I'm receiving some data that is a little endian byte array that represents a uint16 but I want to store this in an int. I have wrapped this data into a ByteBuffer so I can call ByteBuffer.get() to get the next byte(s), but I am not sure how to convert these 2 bytes from uint16 to int.
byte[] data = //From UDP socket
ByteBuffer bb = ByteBuffer.wrap(data);
bb = bb.order(ByteOrder.LITTLE_ENDIAN);
while(bb.hasRemaining()){
int n = //What goes here?
}
Thanks for any help :)
The main complexity is in my opinion how to represent a uint16 in Java. I'd suggest to use Java int or Java long, because the least 16 bits have the same meaning as in uint16 (but not Java short: it has 16 bits, but is signed).

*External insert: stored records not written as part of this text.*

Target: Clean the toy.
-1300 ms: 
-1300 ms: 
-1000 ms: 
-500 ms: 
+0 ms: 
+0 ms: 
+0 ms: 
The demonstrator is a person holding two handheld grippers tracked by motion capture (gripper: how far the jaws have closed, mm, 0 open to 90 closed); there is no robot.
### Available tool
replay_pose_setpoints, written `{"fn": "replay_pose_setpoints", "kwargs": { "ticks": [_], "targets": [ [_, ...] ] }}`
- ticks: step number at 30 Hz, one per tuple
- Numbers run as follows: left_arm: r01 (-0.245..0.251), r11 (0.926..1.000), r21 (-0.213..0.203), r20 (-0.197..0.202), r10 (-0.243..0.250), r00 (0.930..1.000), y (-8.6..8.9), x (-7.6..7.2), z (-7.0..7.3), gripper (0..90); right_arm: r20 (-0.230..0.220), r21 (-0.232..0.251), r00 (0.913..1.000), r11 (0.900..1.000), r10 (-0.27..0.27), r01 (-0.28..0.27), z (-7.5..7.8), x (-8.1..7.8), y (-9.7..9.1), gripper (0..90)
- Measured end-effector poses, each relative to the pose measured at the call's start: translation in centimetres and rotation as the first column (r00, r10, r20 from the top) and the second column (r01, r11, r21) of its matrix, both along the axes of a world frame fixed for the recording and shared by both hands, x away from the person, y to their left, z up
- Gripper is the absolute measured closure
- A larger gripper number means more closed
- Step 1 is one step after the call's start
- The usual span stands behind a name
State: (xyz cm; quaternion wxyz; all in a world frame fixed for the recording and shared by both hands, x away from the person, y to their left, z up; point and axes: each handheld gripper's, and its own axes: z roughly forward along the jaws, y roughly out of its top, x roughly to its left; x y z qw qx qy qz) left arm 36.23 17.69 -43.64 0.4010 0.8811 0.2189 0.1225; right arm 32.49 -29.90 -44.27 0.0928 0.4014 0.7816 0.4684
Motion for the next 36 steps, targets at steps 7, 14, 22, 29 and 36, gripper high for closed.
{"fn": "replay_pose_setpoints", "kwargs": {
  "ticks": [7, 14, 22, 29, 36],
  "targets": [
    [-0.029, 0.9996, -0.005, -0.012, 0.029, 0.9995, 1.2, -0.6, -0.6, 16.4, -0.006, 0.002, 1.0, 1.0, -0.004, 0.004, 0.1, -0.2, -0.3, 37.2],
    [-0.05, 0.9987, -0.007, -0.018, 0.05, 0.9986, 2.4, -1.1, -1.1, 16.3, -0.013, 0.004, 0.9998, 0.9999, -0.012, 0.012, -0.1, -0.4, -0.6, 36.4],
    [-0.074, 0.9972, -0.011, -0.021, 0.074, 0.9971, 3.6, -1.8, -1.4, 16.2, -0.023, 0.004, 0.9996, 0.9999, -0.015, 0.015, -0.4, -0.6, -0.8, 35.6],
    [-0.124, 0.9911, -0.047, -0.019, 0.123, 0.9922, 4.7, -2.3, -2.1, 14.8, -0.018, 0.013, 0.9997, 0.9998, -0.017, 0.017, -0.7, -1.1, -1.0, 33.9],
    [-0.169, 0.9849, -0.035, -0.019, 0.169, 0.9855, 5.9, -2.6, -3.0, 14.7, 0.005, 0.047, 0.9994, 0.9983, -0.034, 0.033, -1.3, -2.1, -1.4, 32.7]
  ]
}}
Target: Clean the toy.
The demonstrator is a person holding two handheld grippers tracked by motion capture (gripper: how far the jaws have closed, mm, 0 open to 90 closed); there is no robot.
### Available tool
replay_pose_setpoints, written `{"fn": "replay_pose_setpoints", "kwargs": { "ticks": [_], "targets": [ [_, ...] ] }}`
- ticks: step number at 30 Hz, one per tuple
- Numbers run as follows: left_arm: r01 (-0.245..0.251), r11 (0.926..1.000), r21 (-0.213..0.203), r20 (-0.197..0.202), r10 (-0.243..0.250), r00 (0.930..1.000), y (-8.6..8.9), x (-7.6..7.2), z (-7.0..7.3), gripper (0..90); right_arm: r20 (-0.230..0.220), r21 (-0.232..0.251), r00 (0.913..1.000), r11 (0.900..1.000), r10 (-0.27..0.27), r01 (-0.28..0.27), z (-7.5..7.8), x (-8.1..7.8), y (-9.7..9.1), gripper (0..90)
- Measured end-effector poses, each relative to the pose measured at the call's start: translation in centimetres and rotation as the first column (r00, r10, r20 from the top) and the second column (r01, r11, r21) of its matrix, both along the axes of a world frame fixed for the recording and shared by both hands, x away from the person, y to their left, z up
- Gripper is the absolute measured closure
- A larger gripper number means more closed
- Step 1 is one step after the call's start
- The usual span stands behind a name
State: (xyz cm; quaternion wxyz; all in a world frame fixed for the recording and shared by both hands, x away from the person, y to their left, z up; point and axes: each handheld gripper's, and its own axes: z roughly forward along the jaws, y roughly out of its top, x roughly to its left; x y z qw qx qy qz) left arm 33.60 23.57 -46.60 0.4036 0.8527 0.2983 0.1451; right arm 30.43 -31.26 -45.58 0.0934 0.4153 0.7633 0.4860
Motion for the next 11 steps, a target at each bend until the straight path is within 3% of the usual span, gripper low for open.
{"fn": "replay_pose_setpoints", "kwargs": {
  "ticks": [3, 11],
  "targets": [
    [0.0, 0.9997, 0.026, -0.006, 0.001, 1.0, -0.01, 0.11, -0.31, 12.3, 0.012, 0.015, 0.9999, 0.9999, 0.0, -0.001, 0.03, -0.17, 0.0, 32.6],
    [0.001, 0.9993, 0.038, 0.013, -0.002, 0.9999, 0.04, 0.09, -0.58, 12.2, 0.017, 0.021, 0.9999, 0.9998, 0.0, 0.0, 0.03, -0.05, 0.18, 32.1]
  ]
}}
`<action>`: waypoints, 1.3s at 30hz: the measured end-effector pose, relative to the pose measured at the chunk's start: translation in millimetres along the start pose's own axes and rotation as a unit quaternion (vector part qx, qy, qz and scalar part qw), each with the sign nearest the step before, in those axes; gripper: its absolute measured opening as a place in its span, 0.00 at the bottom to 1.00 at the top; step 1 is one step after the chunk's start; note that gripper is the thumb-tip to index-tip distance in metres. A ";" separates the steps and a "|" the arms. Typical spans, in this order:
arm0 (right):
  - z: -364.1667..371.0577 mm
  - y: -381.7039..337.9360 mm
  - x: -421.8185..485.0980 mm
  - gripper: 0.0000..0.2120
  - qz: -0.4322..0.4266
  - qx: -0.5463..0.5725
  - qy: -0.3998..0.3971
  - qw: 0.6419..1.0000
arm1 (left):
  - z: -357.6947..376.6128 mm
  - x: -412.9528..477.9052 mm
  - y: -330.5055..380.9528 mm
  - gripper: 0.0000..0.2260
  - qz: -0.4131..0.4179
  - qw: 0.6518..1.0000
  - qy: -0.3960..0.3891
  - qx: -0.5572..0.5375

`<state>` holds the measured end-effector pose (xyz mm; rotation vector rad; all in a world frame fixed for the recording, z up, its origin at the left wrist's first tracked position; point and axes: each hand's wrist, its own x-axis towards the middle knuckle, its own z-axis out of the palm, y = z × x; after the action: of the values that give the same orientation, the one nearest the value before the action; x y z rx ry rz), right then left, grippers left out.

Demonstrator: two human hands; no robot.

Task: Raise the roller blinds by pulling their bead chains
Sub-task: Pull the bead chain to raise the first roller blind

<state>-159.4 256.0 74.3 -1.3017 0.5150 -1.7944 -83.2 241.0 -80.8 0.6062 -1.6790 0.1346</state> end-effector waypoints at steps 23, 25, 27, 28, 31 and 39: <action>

1) If you receive uint16 only, no chars, no other types, then the easiest would be following. Read 16 bits into a Java short, then convert it to int:
byte[] data = //From UDP socket
ByteBuffer bb = ByteBuffer.wrap(data);
bb = bb.order(ByteOrder.LITTLE_ENDIAN);
while(bb.hasRemaining()){
short s = bb.getShort();
int n = 0xFFFF & s;
...
}
2) If you receive not only uint16, but some other types like chars, then you can construct the value from 2 bytes:
byte[] data = //From UDP socket
ByteBuffer bb = ByteBuffer.wrap(data);
while(bb.hasRemaining()) {
if (consider next bytes as uint16) {
byte b1 = bb.get();
byte b2 = bb.get();
int i1 = 0xFF & b1; // Consider b1 as int, not the same as "(int) b1"
int i2 = 0xFF & b2; // Consider b2 as int, not the same as "(int) b2"
int n = b2 * 256 + b1;
...
} else {
// Read next bytes as char or something other
}
}